The car symbolized friendship, trust and a collective dream of something to take to the tracks and give the crusty old-timers a run for their money. Austin rented space at a friend’s shop in Shelton, Washington—where he lived and worked for four months—to finish the Civic’s paint job before moving his shop to Bellingham in November 2020. The hard work paid off in full when they debuted the car in August 2021 at Wekfest in Seattle, taking home best in show.
“There’s no other better way to come onto the scene as a hotrod shop than build a car and take top honors at the import show for the Pacific Northwest,” Austin says.

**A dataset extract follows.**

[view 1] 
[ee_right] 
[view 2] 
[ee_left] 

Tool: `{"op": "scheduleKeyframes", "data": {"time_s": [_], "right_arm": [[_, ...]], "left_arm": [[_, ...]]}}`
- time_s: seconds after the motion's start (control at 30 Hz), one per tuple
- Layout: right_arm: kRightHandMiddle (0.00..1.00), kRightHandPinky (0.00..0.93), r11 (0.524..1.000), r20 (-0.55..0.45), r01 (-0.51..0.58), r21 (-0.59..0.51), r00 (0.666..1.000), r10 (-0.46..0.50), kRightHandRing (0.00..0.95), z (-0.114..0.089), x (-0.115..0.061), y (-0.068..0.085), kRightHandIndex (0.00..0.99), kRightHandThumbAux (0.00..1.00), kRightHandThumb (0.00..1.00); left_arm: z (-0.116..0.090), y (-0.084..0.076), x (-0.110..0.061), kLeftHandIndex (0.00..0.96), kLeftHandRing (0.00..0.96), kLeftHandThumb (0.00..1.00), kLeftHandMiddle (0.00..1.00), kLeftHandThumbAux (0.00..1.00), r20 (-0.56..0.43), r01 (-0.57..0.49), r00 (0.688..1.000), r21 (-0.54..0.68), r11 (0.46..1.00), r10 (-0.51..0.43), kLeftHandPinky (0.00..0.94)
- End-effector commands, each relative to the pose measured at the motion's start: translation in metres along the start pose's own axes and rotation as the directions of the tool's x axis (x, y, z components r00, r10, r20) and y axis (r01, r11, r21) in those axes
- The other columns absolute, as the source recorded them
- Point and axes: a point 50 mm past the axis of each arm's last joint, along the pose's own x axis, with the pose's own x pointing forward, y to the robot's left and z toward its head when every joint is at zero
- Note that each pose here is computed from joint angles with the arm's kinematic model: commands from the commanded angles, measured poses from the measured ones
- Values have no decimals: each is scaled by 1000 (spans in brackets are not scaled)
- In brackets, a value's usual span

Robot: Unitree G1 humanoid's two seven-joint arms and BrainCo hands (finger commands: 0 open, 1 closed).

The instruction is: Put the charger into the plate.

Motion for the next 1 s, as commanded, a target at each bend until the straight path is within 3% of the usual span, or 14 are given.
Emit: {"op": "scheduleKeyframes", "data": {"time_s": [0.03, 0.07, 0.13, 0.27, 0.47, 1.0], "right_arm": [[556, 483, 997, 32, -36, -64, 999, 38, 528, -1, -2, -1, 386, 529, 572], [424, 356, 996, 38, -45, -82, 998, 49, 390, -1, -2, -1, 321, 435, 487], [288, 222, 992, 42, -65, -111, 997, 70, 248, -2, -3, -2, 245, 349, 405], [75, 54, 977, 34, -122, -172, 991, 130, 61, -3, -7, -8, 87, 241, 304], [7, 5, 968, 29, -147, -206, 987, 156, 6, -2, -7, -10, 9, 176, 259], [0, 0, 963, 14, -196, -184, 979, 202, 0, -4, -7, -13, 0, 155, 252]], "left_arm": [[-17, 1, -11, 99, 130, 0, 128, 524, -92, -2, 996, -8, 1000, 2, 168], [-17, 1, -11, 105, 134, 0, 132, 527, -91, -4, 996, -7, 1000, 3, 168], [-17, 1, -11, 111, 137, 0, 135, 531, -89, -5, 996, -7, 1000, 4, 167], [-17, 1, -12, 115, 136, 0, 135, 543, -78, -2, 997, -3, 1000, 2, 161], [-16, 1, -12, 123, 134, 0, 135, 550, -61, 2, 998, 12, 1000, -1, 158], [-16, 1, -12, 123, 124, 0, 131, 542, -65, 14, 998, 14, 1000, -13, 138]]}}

After moving on from Racecraft, Austin told himself he needed another year of experience working in someone else’s shop before his was ready to open his own. But riding the high of their Wekfest accolade, tired of city life and with a new shop space in Bellingham, Hiro’s Hotrods was undeniably already rolling and ready to cruise. It turns out that a penchant for getting greasy, Austin’s tireless work ethic, some “YouTube University,” as he likes to call it, and an incredibly supportive community go a long way.

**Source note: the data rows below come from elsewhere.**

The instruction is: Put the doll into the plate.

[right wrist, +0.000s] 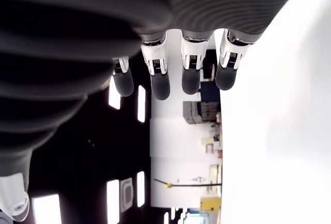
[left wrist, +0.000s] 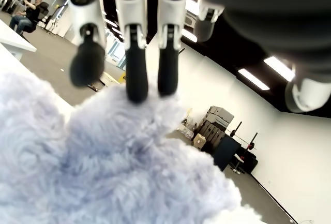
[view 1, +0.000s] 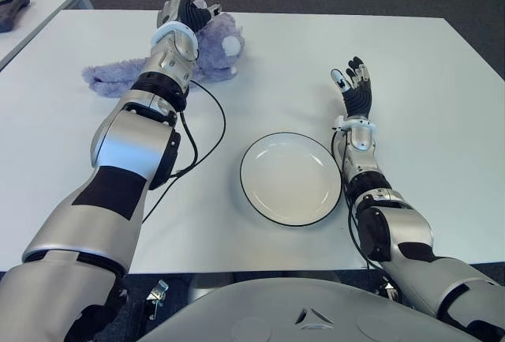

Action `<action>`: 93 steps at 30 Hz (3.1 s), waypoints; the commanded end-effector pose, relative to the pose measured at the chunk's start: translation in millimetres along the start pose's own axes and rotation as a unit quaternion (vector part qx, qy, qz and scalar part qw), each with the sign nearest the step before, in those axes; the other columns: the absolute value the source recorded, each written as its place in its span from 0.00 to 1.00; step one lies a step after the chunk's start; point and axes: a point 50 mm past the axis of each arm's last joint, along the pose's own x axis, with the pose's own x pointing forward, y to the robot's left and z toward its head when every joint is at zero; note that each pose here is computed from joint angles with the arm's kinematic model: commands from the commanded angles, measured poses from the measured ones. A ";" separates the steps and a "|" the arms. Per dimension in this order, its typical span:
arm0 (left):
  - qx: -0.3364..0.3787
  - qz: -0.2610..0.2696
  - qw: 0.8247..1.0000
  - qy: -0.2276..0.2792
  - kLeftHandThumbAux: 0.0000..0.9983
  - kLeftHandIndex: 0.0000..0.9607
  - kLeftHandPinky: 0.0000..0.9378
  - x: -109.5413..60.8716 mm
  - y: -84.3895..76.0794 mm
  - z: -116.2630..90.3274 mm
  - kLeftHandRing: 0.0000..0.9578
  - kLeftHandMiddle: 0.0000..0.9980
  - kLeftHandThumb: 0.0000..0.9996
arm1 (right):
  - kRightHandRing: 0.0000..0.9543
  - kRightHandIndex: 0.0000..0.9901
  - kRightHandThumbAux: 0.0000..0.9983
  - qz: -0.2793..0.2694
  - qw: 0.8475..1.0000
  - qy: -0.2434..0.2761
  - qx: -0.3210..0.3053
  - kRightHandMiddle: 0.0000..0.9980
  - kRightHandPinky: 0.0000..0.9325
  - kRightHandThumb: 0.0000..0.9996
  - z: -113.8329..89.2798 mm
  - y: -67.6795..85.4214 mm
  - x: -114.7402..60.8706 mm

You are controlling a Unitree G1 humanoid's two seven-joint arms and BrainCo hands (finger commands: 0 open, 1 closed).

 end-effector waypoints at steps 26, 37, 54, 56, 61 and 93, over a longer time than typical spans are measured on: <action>0.026 -0.019 0.999 0.001 0.35 0.01 0.76 -2.1 -12.0 15.1 0.48 0.30 0.26 | 0.06 0.08 0.57 -0.038 0.944 0.325 -0.029 0.10 0.03 0.00 -138.7 -34.8 -155.6; 0.024 -0.049 0.998 -0.009 0.34 0.00 0.87 -7.2 -28.9 22.9 0.70 0.41 0.27 | 0.06 0.07 0.58 -0.037 0.946 0.321 -0.019 0.10 0.04 0.00 -138.0 -32.0 -155.2; 0.020 -0.062 0.998 -0.017 0.35 0.00 0.90 -10.8 -38.8 26.1 0.75 0.57 0.29 | 0.06 0.07 0.58 -0.037 0.945 0.325 -0.022 0.10 0.02 0.00 -138.7 -32.0 -156.3; 0.016 -0.065 0.998 -0.018 0.35 0.00 0.90 -11.7 -41.1 27.1 0.76 0.56 0.28 | 0.06 0.07 0.57 -0.040 0.944 0.327 -0.022 0.10 0.02 0.00 -139.0 -32.2 -156.6; 0.014 -0.078 0.996 -0.030 0.34 0.00 0.89 -16.4 -52.1 37.4 0.76 0.50 0.28 | 0.06 0.08 0.57 -0.046 0.943 0.328 -0.012 0.10 0.02 0.00 -139.2 -31.7 -156.4; 0.047 -0.104 0.991 -0.064 0.30 0.09 0.74 -22.2 -65.7 26.8 0.65 0.54 0.50 | 0.07 0.10 0.57 -0.044 0.942 0.331 -0.013 0.12 0.02 0.00 -139.6 -30.5 -156.4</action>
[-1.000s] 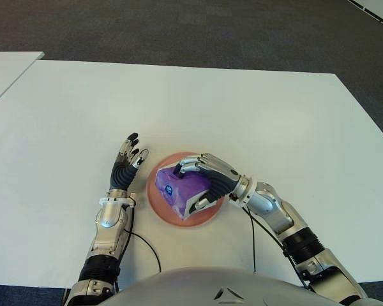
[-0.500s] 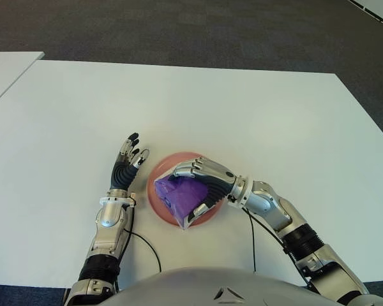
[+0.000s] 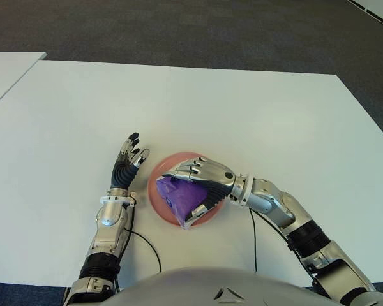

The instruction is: Put the tissue paper into the plate.

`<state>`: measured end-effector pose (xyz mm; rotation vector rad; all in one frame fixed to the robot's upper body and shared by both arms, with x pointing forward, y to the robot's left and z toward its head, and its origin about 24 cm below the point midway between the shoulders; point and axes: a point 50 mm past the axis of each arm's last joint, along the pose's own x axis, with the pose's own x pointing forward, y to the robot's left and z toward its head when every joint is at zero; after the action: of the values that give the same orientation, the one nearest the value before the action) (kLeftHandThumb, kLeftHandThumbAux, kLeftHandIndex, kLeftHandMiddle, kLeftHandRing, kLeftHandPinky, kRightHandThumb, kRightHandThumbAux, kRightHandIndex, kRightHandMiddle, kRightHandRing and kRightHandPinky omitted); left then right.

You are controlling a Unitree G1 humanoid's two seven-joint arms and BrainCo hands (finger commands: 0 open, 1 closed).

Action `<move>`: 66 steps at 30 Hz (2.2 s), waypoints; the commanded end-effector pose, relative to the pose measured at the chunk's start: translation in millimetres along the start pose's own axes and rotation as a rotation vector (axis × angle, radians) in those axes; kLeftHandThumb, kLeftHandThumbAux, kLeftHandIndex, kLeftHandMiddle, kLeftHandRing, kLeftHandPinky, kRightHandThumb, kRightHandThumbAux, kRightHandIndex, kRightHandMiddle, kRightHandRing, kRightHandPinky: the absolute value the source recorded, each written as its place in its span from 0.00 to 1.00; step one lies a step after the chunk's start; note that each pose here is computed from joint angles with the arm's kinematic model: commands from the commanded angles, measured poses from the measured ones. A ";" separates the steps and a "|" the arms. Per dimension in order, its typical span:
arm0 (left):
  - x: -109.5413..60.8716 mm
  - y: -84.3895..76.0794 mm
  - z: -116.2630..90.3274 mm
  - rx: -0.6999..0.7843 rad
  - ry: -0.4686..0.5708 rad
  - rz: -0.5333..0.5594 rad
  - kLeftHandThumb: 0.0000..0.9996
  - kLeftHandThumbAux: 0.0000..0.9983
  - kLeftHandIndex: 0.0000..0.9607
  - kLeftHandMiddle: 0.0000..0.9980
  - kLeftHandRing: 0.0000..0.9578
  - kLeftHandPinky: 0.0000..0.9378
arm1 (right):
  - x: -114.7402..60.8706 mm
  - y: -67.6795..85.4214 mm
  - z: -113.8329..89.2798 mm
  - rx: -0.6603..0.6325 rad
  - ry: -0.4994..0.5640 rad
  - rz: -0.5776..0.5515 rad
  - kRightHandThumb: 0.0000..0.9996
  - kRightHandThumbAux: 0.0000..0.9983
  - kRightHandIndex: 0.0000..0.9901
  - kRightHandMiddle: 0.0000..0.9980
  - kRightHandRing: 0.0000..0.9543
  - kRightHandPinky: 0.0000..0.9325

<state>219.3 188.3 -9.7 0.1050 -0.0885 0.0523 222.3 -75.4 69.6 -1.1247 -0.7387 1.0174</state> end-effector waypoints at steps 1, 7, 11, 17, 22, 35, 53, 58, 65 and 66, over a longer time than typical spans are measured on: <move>-11.3 2.2 -13.3 0.015 0.065 -0.005 0.00 0.47 0.00 0.00 0.00 0.00 | -8.5 13.3 -6.5 0.008 0.059 0.121 0.06 0.26 0.00 0.00 0.00 0.00; -10.6 2.1 -13.0 0.016 0.067 -0.009 0.00 0.47 0.00 0.00 0.00 0.00 | -9.7 10.9 -6.6 0.034 0.046 0.132 0.08 0.21 0.00 0.00 0.00 0.00; -10.1 1.5 -12.8 0.016 0.073 -0.001 0.00 0.46 0.00 0.00 0.00 0.00 | -11.2 5.0 -5.4 0.068 0.015 0.101 0.11 0.18 0.00 0.00 0.00 0.00; -10.3 1.1 -12.4 0.017 0.071 0.002 0.00 0.46 0.00 0.00 0.00 0.00 | -11.5 -6.8 -4.2 0.092 -0.019 0.064 0.12 0.16 0.00 0.00 0.00 0.00; -10.1 1.0 -12.4 0.018 0.065 0.002 0.00 0.46 0.00 0.00 0.00 0.00 | -11.1 -25.1 -5.4 0.106 -0.039 0.017 0.13 0.16 0.00 0.00 0.00 0.00; -7.2 1.3 -11.4 0.004 0.055 0.005 0.00 0.46 0.00 0.00 0.00 0.00 | -25.2 -80.0 -4.6 0.398 -0.069 -0.145 0.15 0.19 0.00 0.00 0.00 0.00; -4.8 -1.7 -6.9 -0.015 0.029 0.035 0.00 0.47 0.00 0.00 0.00 0.00 | -31.8 -83.5 -5.4 0.564 -0.057 -0.228 0.14 0.19 0.00 0.00 0.00 0.00; -5.3 -1.8 -7.0 -0.010 0.031 0.037 0.00 0.47 0.00 0.00 0.00 0.00 | -32.0 -83.4 -4.7 0.564 -0.057 -0.228 0.14 0.19 0.00 0.00 0.00 0.00; -6.6 -1.3 -7.2 -0.003 0.039 0.035 0.00 0.47 0.00 0.00 0.00 0.00 | -32.3 -83.3 -3.2 0.564 -0.058 -0.228 0.14 0.19 0.00 0.00 0.00 0.00; -6.7 -1.2 -7.2 -0.002 0.040 0.035 0.00 0.47 0.00 0.00 0.00 0.00 | -32.3 -83.3 -3.0 0.564 -0.058 -0.228 0.14 0.19 0.00 0.00 0.00 0.00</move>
<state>221.2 189.0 -6.8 0.1011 -0.1083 0.0816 236.0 -112.7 151.5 -0.5189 -0.5835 0.9839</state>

“When you take this leap off the cliff, you find that a lot of people in your [community] see you and respect you for it—and want to help you along with it,” he says. “So, when I did step up and create the LLC and say, ‘This is going to be a thing,’ people had my back so heavy from the start of it. In order for me to get this shop to where it’s at, in this time frame, I feel like I’ve given it more than everything I’ve got.”

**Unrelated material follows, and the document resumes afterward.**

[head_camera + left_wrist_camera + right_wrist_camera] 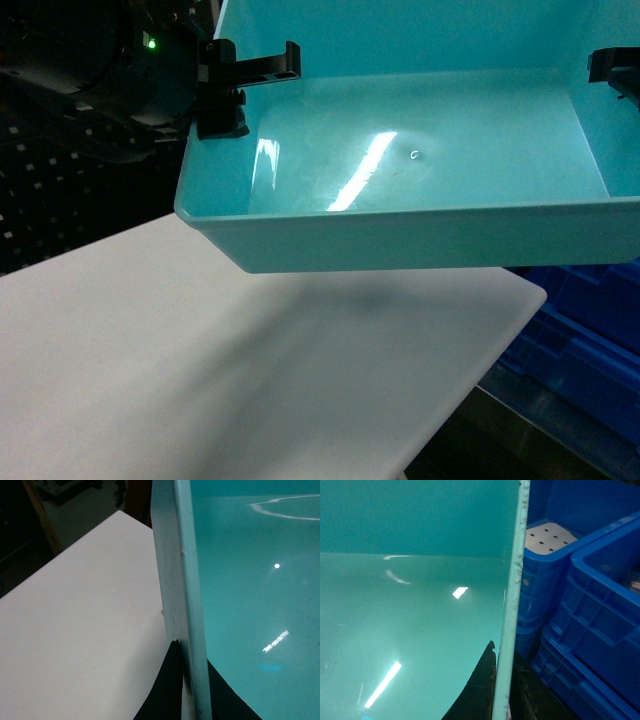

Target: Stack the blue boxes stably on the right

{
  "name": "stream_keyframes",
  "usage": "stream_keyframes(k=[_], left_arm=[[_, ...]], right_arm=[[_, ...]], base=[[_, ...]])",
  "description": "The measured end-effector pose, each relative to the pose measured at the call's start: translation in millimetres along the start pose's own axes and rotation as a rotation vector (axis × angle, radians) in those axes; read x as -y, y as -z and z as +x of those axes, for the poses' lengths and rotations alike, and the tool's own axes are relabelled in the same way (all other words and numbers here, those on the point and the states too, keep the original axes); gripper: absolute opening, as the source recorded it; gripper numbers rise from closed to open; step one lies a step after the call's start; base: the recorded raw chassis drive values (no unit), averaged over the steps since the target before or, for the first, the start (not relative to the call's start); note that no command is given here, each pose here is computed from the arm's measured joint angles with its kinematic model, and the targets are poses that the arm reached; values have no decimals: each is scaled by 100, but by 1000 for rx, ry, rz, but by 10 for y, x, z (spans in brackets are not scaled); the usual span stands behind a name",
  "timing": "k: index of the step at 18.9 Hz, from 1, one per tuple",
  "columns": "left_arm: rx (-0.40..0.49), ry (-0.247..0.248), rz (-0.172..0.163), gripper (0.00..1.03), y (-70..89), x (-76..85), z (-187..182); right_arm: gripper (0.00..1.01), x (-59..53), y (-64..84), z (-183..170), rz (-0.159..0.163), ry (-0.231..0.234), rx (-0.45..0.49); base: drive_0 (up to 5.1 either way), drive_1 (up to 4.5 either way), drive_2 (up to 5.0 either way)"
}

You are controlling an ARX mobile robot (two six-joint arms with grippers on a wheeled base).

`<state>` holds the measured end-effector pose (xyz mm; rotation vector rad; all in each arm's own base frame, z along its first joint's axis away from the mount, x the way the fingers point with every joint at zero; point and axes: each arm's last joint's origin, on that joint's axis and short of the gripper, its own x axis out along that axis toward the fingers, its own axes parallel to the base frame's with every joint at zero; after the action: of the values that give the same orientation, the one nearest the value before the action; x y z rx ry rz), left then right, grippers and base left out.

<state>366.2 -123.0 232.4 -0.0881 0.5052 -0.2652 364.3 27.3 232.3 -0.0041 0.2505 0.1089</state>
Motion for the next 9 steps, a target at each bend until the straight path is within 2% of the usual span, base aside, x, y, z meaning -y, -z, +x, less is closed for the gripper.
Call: stream_keyframes(k=[9], left_arm=[[0, 0, 0, 2, 0, 0, 0]], right_arm=[[7, 0, 0, 0, 0, 0, 0]], base=[[-153, -153, -153]])
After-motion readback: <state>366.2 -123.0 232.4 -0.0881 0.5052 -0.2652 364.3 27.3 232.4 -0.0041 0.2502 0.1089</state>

And one only has so much to give. The things Austin has sacrificed throughout this journey stack up: a relationship, work-life balance, snowboarding… But if this were a race, he’s barely on the first lap. His eyes are set on the long game. While hunkered down in Revelstoke during the early months of the COVID-19 pandemic, Austin got to work on a project that had always been in the back of his mind. Known as a Honda specialist, and with an affinity for Elements, he designed a swivel bracket for the car’s seats. For Elements converted to campers, his mod delivered a new level of luxury and he knew there was nothing else like it on the market. After months of research and development, numerous handmade prototypes and the tireless process of finding a manufacturer, he finally launched the Honda Element swivel bracket in March 2021.
“In my head, I’m thinking, ‘If I can create this product and this merch line to generate passive income, it’ll allow me to hotrod in the shop at a more leisurely pace or not have the deadline pressures that stress me out and burn me out.’ I want to enjoy this process; this is my art outlet,” Austin says.
Between manufacturing the swivel seats, installing them for customers, selling merchandise and running the shop space for Hiro’s Hotrods, Austin is essentially running two businesses. The to-do lists are long and the grind never stops, but that means business is good. A few cars rotate throughout the shop, each on its own timeline and with some unique request and creative problem-solving needs. For Austin, it’s a dream come true—and just the beginning.
“I decided to go all in and give everything I had to this business, and it’s been 14-to-16-hour days for the last year, six or seven days a week—but I fucking love it here,” he says. “I’m so happy in this little dojo I’ve created.”